[YOUR TASK] Please quote exactly the lines below from the line containing "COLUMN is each" to the line containing "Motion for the", both lines included, and nothing else.

*****

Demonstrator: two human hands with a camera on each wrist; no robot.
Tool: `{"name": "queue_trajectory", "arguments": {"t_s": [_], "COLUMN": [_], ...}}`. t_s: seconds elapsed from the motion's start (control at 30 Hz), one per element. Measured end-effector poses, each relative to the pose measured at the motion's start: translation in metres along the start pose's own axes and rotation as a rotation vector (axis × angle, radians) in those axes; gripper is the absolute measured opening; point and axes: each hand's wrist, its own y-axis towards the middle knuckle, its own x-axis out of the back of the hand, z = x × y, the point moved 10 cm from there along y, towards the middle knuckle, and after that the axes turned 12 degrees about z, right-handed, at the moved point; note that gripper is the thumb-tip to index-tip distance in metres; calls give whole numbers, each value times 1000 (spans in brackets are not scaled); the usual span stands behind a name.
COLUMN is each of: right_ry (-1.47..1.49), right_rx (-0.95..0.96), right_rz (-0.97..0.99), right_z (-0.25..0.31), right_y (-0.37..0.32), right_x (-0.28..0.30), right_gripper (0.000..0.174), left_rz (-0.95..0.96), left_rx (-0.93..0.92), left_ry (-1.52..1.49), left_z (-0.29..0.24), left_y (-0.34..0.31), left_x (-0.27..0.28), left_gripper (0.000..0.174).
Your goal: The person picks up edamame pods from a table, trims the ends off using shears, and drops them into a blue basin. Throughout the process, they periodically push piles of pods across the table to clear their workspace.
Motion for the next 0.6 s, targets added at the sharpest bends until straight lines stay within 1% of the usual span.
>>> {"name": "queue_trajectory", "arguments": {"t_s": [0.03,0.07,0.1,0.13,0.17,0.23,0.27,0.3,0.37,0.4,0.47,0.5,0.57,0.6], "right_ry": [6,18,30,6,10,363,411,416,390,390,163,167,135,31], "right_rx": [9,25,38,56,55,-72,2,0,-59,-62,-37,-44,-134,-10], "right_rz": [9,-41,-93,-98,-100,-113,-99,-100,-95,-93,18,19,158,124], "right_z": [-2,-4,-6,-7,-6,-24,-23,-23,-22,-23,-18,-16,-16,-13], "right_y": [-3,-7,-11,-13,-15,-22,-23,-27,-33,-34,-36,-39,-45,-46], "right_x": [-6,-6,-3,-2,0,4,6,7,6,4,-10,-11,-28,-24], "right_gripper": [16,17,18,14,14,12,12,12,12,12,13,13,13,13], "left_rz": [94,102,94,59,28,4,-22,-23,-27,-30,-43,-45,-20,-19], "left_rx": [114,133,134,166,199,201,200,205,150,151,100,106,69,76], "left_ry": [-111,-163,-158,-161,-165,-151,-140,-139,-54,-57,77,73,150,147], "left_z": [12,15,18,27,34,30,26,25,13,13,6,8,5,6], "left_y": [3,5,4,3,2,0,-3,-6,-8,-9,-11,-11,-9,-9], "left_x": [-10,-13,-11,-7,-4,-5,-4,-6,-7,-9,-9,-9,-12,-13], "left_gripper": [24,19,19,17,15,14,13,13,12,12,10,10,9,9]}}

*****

[THE COMPLETED TASK]
COLUMN is each of: right_ry (-1.47..1.49), right_rx (-0.95..0.96), right_rz (-0.97..0.99), right_z (-0.25..0.31), right_y (-0.37..0.32), right_x (-0.28..0.30), right_gripper (0.000..0.174), left_rz (-0.95..0.96), left_rx (-0.93..0.92), left_ry (-1.52..1.49), left_z (-0.29..0.24), left_y (-0.34..0.31), left_x (-0.27..0.28), left_gripper (0.000..0.174).
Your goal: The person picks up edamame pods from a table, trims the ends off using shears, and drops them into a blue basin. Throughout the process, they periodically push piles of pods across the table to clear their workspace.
Motion for the next 0.6 s, targets added at the sharpest bends until straight lines stay within 1% of the usual span.

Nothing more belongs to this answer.